IgE-mediated hypersensitivity: Patients with complex regional pain syndrome type 1 (CRPS1) vs the Dutch population. A retrospective study
Pain Medicine , Volume 10 - Issue 1 p. 172- 178
Objective. To investigate whether hypersensitivity is more common in Complex Regional Pain Syndrome type 1 (CRPS1) patients than in the general population. In a recent study, the level of tryptase, a specific marker for mast cells, was significantly higher in blister fluid from the involved extremity of CRPS1 patients. This suggested that mast cells may play a role in the pathophysiology of CRPS1. Mast cells are major effectors in allergic reactions, and are also involved in a variety of noninfectious inflammatory diseases. Patients. Sixty-six Dutch patients with CRPS1 in one extremity were included. Outcome Measures. Allergy information was obtained from the medical history and a modified questionnaire based on the Europees Luchtweg Onderzoek Nederland 1 study. Total IgE and allergen-specific IgE were measured from blood samples. Also tryptase, as a marker for mast cells, was measured. The data from the questionnaire were compared with that of the general Dutch population, and the plasma levels were compared with reference values and data in the literature. Results. The medical history did not differ from information provided in the questionnaire by the CRPS1 group.

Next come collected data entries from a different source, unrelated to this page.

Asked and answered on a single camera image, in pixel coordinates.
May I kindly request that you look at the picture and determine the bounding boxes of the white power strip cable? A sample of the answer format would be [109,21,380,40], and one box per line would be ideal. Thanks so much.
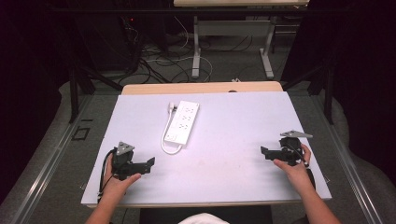
[160,107,184,156]

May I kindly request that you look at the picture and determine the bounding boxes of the white floor cable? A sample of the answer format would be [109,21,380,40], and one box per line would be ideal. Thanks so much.
[144,15,214,83]

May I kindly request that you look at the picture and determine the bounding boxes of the person's white clothing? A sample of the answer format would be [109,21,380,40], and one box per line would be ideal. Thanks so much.
[177,212,232,224]

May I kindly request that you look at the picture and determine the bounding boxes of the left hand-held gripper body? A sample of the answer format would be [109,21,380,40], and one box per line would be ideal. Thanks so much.
[111,141,148,182]

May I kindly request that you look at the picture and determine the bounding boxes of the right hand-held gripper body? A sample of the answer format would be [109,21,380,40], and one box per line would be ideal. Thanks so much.
[273,130,314,167]

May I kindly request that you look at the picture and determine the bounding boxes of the white desk with metal legs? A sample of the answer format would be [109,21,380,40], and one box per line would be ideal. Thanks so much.
[173,0,311,80]

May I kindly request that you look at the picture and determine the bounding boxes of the tangle of black floor cables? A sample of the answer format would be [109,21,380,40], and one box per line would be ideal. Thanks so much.
[118,18,255,85]

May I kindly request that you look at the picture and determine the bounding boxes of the black floor socket frame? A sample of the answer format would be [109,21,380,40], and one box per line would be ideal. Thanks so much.
[71,126,92,142]

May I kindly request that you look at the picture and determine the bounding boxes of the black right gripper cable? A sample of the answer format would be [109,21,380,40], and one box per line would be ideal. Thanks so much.
[285,142,317,191]

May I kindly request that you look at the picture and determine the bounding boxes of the black metal stand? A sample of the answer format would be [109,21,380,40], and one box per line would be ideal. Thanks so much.
[280,61,336,126]
[67,61,124,124]

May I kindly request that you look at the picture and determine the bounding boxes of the white table mat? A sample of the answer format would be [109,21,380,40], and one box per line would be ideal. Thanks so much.
[80,91,333,208]

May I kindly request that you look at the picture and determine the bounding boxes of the black computer tower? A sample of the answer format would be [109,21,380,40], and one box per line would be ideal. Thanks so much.
[74,12,143,73]

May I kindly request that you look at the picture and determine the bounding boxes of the person's right hand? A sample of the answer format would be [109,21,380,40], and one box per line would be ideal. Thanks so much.
[273,143,313,189]

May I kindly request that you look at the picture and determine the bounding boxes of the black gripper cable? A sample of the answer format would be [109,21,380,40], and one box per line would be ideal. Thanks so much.
[98,148,118,201]
[285,142,317,191]

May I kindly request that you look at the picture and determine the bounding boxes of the white power strip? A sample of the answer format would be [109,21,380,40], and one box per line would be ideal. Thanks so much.
[163,100,201,147]

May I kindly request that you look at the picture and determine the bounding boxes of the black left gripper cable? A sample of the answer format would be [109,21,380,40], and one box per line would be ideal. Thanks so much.
[98,148,118,201]

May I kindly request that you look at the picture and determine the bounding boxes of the metal floor rail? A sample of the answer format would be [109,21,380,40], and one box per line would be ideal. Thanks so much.
[8,92,94,224]
[309,91,379,224]

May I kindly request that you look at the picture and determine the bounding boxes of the person's left hand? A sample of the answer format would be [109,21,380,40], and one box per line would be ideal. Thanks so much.
[102,154,143,201]

There was no significant difference between the answers to the questionnaire between the CRPS1 patients and the general population. The total IgE levels were elevated in 30% of the CRPS1 patients compared with 15 - 24% of the general population, and allergen-specific IgE and tryptase levels were comparable with the reference values. Conclusions. Based on the medical history, an allergy questionnaire, and objective laboratory findings we conclude that IgE-mediated hypersensitivity is not more common in CRPS1 patients than in the general population.